* WHAT IS REQUIRED
Exact reproduction of the following data is required.

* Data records
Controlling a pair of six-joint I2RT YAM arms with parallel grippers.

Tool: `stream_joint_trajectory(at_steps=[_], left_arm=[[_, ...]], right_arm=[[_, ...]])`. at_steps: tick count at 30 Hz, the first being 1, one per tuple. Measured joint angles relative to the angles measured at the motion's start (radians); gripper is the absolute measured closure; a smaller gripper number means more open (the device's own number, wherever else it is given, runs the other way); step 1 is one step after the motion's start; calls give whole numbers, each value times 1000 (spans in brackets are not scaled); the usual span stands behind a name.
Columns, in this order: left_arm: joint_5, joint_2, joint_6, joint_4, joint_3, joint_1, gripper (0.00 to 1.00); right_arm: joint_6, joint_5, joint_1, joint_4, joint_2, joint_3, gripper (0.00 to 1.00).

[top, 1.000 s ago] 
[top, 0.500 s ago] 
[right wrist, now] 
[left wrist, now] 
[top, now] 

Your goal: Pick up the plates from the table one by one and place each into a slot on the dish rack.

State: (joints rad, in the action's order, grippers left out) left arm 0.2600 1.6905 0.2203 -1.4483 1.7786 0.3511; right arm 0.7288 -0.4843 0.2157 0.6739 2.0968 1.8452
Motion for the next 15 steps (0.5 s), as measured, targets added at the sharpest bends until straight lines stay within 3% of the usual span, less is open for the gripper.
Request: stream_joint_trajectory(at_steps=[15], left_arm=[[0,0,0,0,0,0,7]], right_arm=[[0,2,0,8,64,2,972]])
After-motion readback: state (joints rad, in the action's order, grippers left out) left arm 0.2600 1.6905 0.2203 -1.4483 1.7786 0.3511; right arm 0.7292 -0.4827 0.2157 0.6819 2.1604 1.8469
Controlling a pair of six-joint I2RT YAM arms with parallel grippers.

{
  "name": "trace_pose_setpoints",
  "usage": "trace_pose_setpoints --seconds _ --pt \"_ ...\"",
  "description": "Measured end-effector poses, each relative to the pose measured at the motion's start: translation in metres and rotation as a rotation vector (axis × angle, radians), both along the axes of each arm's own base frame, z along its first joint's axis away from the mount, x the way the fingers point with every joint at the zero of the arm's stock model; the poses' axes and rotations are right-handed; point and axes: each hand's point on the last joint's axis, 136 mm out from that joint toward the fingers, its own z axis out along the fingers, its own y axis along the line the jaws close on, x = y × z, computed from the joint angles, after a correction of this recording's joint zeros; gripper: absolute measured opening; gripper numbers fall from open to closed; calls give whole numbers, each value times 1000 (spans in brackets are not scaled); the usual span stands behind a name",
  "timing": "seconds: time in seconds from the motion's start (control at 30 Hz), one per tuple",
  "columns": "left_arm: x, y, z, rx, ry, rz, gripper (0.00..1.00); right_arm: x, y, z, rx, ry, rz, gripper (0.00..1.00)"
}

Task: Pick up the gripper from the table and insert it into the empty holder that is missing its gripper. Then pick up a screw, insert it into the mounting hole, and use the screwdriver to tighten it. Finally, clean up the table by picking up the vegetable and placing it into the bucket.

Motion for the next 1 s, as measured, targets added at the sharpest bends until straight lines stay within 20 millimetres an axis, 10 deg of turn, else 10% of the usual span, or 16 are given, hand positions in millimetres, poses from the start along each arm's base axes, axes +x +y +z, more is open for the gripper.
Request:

* EXERCISE RESPONSE
Controlling a pair of six-joint I2RT YAM arms with parallel grippers.

Tool: `stream_joint_trajectory(at_steps=[_], left_arm=[[_, ...]], right_arm=[[_, ...]])`. at_steps: tick count at 30 Hz, the first being 1, one per tuple. Measured joint angles relative to the angles measured at the motion's start (radians); gripper is the absolute measured closure; a smaller gripper number means more open (the device's own number, wherever else it is given, runs the other way); step 1 is one step after the motion's start; calls give whole numbers, each value times 1000 (spans in brackets are not scaled); the usual span stands behind a name.
Columns, in this order: left_arm: joint_5, joint_2, joint_6, joint_4, joint_3, joint_1, gripper (0.00 to 1.00); right_arm: joint_6, joint_5, joint_1, joint_4, joint_2, joint_3, gripper (0.00 to 1.00).

[top, 1.000 s ago] 
[top, 0.500 s ago] 
[right wrist, now] 
[left wrist, now] 
[top, now] 

Your goal: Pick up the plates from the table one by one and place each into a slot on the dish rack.

State: (joints rad, in the action's order, grippers left out) left arm 0.2600 1.6905 0.2203 -1.4483 1.7786 0.3511; right arm 0.7288 -0.4843 0.2157 0.6739 2.0968 1.8452
Motion for the next 15 steps (0.5 s), as measured, targets added at the sharpest bends until straight lines stay within 3% of the usual span, less is open for the gripper.
Request: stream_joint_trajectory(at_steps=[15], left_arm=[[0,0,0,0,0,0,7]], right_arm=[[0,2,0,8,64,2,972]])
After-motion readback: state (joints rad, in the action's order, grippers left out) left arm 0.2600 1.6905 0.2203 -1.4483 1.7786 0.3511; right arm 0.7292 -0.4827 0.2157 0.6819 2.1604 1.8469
Controlling a pair of six-joint I2RT YAM arms with parallel grippers.

{
  "name": "trace_pose_setpoints",
  "usage": "trace_pose_setpoints --seconds _ --pt \"_ ...\"",
  "description": "Measured end-effector poses, each relative to the pose measured at the motion's start: translation in metres and rotation as a rotation vector (axis × angle, radians), both along the axes of each arm's own base frame, z along its first joint's axis away from the mount, x the way the fingers point with every joint at the zero of the arm's stock model; the poses' axes and rotations are right-handed; point and axes: each hand's point on the last joint's axis, 136 mm out from that joint toward the fingers, its own z axis out along the fingers, its own y axis along the line the jaws close on, x = y × z, computed from the joint angles, after a correction of this recording's joint zeros; gripper: absolute measured opening; gripper numbers fall from open to closed; calls give whole numbers, each value times 1000 (spans in brackets are not scaled); the usual span stands behind a name",
  "timing": "seconds: time in seconds from the motion's start (control at 30 Hz), one per tuple",
  "columns": "left_arm: x, y, z, rx, ry, rz, gripper (0.00..1.00); right_arm: x, y, z, rx, ry, rz, gripper (0.00..1.00)"
}

Task: Pick up the gripper from the table and insert it into the empty holder that is missing its gripper. Then pick up a screw, insert it into the mounting hole, and use the screwdriver to tighten it. Finally, clean up the table by picking up the vegetable and placing it into the bucket.

Motion for the next 1 s, as measured, targets added at the sharpest bends until straight lines stay within 20 millimetres an axis, 10 deg of turn, else 10% of the usual span, or 16 are given, hand positions in millimetres, poses from the start along each arm's base axes, axes +x +y +z, more is open for the gripper.
Request:

What the exercise asked for has been given in full.